Note: People should be skeptical about what they read on blogs. But there has been a sense of innocence in many blogs that are written by people who just enjoy sharing their ideas and without the corrupting influence of money.
4. Bloggers are probably also being ripped off
So, if VigLinks is willing to hide from the viewer the fact that the blogger is getting paid, why should we be surprised that they are also snookering the blogger?
- Blogger pay is probably pretty tiny. One reason putting up ads is not even a temptation is that I know I would get so little revenue from the ads anyway. If I'm going to sell out it's going to be for a lot more than $50. I looked into google-ads when I first started blogging and learned that only blogs with at least thousands of daily hits are likely to make any real money. The ads for this company don't talk about how much a blogger would actually get. I looked through more of the links on the website. You get vague things like:
How does payment work?VigLink will pay by check in the United States and PayPal anywhere it is available. We are expanding our payment options over time. VigLink will ask for payment information and pay publishers as soon as their balance reaches $25. VigLink typically takes 25% on commission earned by publishers. Often publishers still receive higher payouts due to collective bargaining and high volume commission levels. We will issue an IRS Form 1099 to any publisher who makes more than $400 in a fiscal year.
What percent of bloggers will even earn that $25? If they don't, what happens to the money? So, we don't really know how much you get per click. Actually, another FAQ says you get paid if someone makes purchase only. It doesn't say how much. Instead it says,
How does VigLink make money?You earn a commission for every sale made on a linked site. VigLink takes a small fee from that commission and then passes on the rest to you.
Small fee? It's true it will be a small fee in absolute cents. But it is 25% of what the blogger earns. Gryphen at Immoral Minority said that Tank Jones and Rex Butler's commission from Levi Johnstons' earnings is only 20%. I don't know if that's true, but Gryph seemed to think that was a significant chunk. This company takes 25%.
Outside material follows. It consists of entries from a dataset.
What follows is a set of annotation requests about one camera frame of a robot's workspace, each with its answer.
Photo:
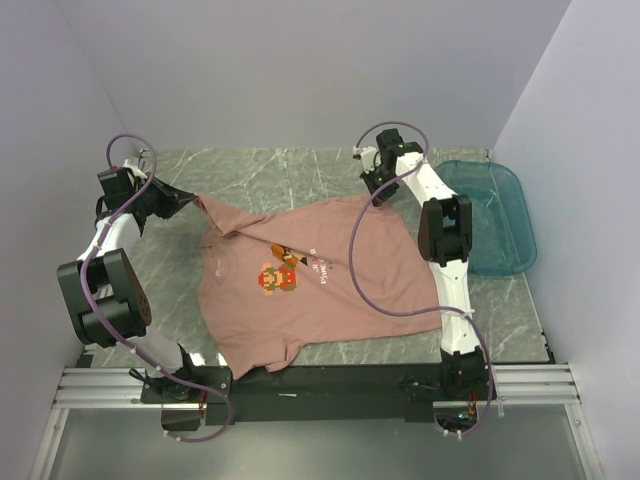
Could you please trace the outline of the teal translucent plastic basin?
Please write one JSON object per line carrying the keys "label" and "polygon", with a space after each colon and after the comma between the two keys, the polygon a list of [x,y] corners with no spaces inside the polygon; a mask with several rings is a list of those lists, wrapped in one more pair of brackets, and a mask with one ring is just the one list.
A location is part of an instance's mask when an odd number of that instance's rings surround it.
{"label": "teal translucent plastic basin", "polygon": [[436,167],[444,183],[472,203],[469,272],[507,277],[528,270],[537,246],[518,177],[495,162],[449,160]]}

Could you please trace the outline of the pink t-shirt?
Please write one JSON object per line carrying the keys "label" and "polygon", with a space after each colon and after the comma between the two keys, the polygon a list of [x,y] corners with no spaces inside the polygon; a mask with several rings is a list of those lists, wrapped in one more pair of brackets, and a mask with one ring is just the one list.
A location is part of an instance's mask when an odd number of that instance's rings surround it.
{"label": "pink t-shirt", "polygon": [[207,220],[197,291],[204,322],[235,378],[278,371],[309,344],[366,340],[438,329],[437,289],[402,217],[368,208],[357,230],[351,280],[348,246],[365,200],[330,198],[257,215],[200,195]]}

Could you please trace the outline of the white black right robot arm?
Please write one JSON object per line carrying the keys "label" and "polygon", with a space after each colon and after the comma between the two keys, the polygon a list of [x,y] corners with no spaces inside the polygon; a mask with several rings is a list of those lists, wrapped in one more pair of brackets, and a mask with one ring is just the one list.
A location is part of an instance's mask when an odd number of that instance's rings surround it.
{"label": "white black right robot arm", "polygon": [[468,269],[473,244],[472,203],[468,196],[448,187],[428,162],[429,141],[408,142],[398,131],[400,122],[382,122],[376,145],[353,147],[353,158],[362,163],[360,178],[370,193],[361,209],[348,246],[348,267],[358,294],[365,294],[357,283],[354,247],[357,230],[369,207],[380,207],[404,183],[421,206],[417,245],[432,272],[439,304],[408,312],[391,312],[394,317],[413,317],[424,313],[441,314],[441,373],[439,388],[444,395],[460,399],[491,380],[490,357],[486,343],[473,323],[468,288]]}

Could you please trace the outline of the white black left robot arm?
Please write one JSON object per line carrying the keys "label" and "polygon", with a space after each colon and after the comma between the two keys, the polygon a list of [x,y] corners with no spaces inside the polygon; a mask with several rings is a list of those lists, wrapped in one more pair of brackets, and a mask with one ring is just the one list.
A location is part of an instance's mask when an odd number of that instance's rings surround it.
{"label": "white black left robot arm", "polygon": [[[103,196],[96,204],[96,232],[92,242],[101,238],[109,222],[111,227],[96,256],[88,263],[86,282],[94,302],[112,327],[134,347],[142,347],[143,353],[169,372],[164,376],[143,361],[144,377],[130,371],[132,376],[164,400],[186,402],[199,392],[200,378],[184,348],[152,326],[150,304],[127,253],[141,237],[149,216],[169,219],[190,203],[194,195],[154,178],[148,189],[113,220],[117,208],[133,197],[147,179],[147,174],[128,163],[98,174]],[[102,325],[82,288],[81,266],[93,245],[95,243],[77,260],[59,266],[56,277],[80,342],[102,348],[123,346]]]}

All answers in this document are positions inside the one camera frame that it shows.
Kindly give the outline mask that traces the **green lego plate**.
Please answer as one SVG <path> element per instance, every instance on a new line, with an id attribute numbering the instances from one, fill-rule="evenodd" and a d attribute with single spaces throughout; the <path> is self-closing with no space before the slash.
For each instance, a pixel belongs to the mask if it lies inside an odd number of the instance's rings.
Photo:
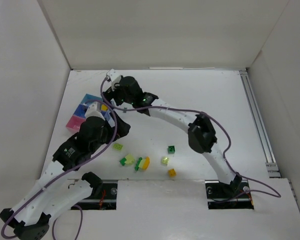
<path id="1" fill-rule="evenodd" d="M 143 163 L 143 158 L 142 157 L 139 157 L 137 162 L 136 162 L 136 165 L 134 167 L 134 170 L 137 172 L 139 170 L 139 168 L 142 166 L 142 163 Z"/>

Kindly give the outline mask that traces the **pale green curved lego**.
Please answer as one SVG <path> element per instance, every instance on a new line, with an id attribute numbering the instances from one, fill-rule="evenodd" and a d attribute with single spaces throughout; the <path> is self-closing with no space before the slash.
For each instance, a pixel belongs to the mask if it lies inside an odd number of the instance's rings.
<path id="1" fill-rule="evenodd" d="M 142 159 L 142 160 L 140 161 L 140 163 L 138 164 L 138 167 L 139 167 L 139 168 L 142 168 L 142 167 L 143 167 L 143 164 L 144 164 L 144 162 L 145 162 L 145 161 Z"/>

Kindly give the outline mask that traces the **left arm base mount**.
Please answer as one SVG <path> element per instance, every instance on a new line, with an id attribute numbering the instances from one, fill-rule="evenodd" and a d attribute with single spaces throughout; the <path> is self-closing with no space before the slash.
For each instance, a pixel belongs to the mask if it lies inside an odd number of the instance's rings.
<path id="1" fill-rule="evenodd" d="M 92 172 L 85 173 L 82 180 L 88 181 L 92 187 L 90 196 L 81 199 L 76 205 L 82 210 L 116 210 L 117 209 L 117 180 L 102 180 Z"/>

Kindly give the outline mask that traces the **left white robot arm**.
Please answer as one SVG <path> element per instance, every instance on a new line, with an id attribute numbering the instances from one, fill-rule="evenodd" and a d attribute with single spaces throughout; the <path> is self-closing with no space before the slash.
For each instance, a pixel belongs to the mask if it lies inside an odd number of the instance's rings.
<path id="1" fill-rule="evenodd" d="M 97 150 L 126 136 L 131 126 L 114 114 L 114 125 L 95 114 L 86 118 L 77 133 L 68 138 L 53 154 L 52 161 L 28 194 L 14 207 L 0 213 L 4 226 L 11 227 L 20 240 L 40 240 L 50 224 L 79 201 L 98 195 L 103 181 L 93 172 L 81 179 L 64 195 L 56 196 L 69 175 L 88 163 Z"/>

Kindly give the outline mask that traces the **yellow curved lego brick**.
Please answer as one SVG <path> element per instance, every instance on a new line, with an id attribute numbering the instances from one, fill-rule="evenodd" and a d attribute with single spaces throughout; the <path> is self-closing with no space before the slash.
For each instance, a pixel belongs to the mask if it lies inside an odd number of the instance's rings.
<path id="1" fill-rule="evenodd" d="M 144 164 L 141 169 L 146 170 L 150 164 L 150 158 L 147 156 L 146 158 L 143 158 L 143 160 L 144 160 Z"/>

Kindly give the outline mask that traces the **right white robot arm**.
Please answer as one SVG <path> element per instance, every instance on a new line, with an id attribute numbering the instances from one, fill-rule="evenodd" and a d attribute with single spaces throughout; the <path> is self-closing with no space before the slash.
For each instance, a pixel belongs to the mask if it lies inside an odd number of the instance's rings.
<path id="1" fill-rule="evenodd" d="M 111 83 L 106 91 L 100 92 L 108 105 L 114 100 L 113 108 L 120 110 L 120 105 L 127 103 L 132 106 L 132 112 L 164 120 L 183 130 L 187 134 L 189 147 L 203 155 L 215 171 L 218 186 L 224 194 L 222 201 L 228 202 L 240 196 L 242 177 L 231 167 L 225 152 L 218 146 L 214 118 L 204 112 L 169 105 L 157 95 L 144 92 L 132 76 L 124 77 L 110 71 L 104 80 Z"/>

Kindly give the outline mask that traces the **dark green square lego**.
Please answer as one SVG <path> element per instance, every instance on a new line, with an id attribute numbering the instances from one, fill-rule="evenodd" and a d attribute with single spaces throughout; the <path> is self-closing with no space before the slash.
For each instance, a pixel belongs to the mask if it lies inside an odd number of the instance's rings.
<path id="1" fill-rule="evenodd" d="M 169 145 L 167 147 L 167 152 L 168 152 L 168 154 L 174 154 L 176 152 L 175 146 L 174 145 Z"/>

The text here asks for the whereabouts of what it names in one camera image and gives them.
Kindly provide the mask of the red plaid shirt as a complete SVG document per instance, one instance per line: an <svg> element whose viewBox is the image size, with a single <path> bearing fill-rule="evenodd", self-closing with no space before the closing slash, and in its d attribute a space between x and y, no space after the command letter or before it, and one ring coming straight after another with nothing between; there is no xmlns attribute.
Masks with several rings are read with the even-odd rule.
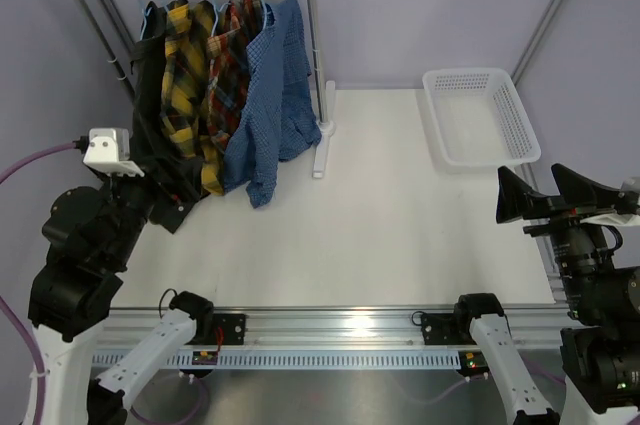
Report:
<svg viewBox="0 0 640 425"><path fill-rule="evenodd" d="M240 123L250 81L247 48L261 32L263 18L260 0L231 0L219 14L215 34L207 41L207 128L219 152L225 151Z"/></svg>

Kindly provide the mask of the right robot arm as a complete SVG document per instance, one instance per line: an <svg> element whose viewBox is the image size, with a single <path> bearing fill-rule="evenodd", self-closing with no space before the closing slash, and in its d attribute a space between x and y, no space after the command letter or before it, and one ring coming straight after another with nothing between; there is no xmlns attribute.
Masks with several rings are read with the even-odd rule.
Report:
<svg viewBox="0 0 640 425"><path fill-rule="evenodd" d="M639 215L639 186L605 186L559 163L551 171L558 192L545 195L500 167L496 221L525 220L525 234L552 245L568 315L580 324L560 331L563 410L536 387L495 295L460 296L452 328L479 346L507 423L629 424L639 419L639 270L613 258L620 226Z"/></svg>

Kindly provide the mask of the blue checked shirt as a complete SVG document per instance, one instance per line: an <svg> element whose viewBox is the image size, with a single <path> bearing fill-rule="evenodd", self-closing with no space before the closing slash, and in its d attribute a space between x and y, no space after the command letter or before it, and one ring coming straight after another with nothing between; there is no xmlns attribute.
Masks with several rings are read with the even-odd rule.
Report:
<svg viewBox="0 0 640 425"><path fill-rule="evenodd" d="M247 46L248 95L224 155L225 189L245 185L254 208L271 201L278 165L321 139L299 2L283 0L266 9L266 27Z"/></svg>

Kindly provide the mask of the blue hanger of red shirt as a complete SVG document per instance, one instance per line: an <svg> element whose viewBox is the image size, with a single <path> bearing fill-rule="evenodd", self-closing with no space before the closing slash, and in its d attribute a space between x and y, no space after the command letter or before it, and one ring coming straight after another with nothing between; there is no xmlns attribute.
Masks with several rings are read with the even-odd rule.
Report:
<svg viewBox="0 0 640 425"><path fill-rule="evenodd" d="M228 7L228 3L225 2L221 5L218 5L216 0L208 0L212 5L214 11L214 24L211 30L211 37L216 37L222 35L226 32L225 30L225 13Z"/></svg>

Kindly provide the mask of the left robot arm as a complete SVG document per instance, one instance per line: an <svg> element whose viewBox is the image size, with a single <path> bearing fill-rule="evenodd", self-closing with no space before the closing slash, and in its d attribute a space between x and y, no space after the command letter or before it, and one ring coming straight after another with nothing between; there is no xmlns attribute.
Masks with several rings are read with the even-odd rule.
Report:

But if the blogger doesn't make much money at all, what's 25% of nothing? Well, there's something called the salami technique:
Employee embezzles large amount of money by stealing small sums from many different accounts.This linking scheme isn't stealing because they tell the blogger and the blogger agrees to it. Though they intentionally do not want the viewer to know what is happening. But, the vast majority of bloggers who might sign up for this probably wouldn't make much money. It's possible a lot won't even reach the $25 threshold necessary for them to write the first check. And as I asked earlier, what happens to this below threshold accumulation? Why don't I think they'll donate it to decrease our national budget?
I'm guessing, based on talking to people who have google ads, most people won't make more than, say, $50 a year, and that's probably high. A few of the very big blogs with thousands of hits a day, might do well. But if this company got a million blogs to sign up - and it's really easy to add the code - and they get 25%, and if that amounted to about $10 per blog, that would be $10 million per year. (Hatrickassociates claims there are 400 million active English-language blogs in 2010, so my estimate is probably way low.)
So a scheme like this would
- pollute general trust in blogs with
- minor benefit to most bloggers who sign up,
- cause deception for readers, and
- cause companies to pay a salami slice commission for links that they had in the past for free.
The main beneficiary would appear to be this new company, and, probably Blogspot, WordPress, and TypePad also get a cut. I couldn't find any mention of that.
It seems to me that blogs with stealth links like this should post a notice at the top of the blog:
"This blog may receive kickbacks from merchants if you click from here and our reviews of products may be biased because of that."